▸ **WHAT NEEDS TO BE DONE**:
Scan the lines below for the word "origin". Copy each line you find it in.

▸ **DATA EXTRACT**:
++++
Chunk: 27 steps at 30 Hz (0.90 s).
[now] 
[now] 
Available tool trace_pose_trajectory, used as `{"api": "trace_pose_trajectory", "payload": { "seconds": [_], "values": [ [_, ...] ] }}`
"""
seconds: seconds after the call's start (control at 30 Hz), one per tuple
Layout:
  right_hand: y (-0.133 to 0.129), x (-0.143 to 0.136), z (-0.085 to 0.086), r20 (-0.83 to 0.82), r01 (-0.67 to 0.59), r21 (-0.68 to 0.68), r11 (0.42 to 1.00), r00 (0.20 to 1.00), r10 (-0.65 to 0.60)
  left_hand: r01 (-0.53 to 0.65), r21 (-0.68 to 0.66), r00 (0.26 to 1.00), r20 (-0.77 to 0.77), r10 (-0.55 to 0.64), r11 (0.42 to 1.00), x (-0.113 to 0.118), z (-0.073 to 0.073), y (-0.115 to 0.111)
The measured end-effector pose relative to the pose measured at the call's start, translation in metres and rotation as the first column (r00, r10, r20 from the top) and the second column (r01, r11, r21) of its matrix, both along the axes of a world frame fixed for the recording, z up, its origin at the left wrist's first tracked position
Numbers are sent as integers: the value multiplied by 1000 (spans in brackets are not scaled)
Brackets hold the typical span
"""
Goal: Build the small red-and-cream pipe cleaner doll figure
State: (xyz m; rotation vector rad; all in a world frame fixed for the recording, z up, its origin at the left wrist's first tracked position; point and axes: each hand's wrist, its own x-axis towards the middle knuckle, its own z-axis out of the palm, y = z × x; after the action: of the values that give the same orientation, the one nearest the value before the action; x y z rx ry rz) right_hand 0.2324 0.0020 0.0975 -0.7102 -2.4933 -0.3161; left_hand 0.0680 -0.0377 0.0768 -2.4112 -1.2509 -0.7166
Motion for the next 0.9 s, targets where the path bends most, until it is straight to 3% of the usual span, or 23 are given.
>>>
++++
▸ **EXERCISE OUTPUT**:
The measured end-effector pose relative to the pose measured at the call's start, translation in metres and rotation as the first column (r00, r10, r20 from the top) and the second column (r01, r11, r21) of its matrix, both along the axes of a world frame fixed for the recording, z up, its origin at the left wrist's first tracked position
State: (xyz m; rotation vector rad; all in a world frame fixed for the recording, z up, its origin at the left wrist's first tracked position; point and axes: each hand's wrist, its own x-axis towards the middle knuckle, its own z-axis out of the palm, y = z × x; after the action: of the values that give the same orientation, the one nearest the value before the action; x y z rx ry rz) right_hand 0.2324 0.0020 0.0975 -0.7102 -2.4933 -0.3161; left_hand 0.0680 -0.0377 0.0768 -2.4112 -1.2509 -0.7166

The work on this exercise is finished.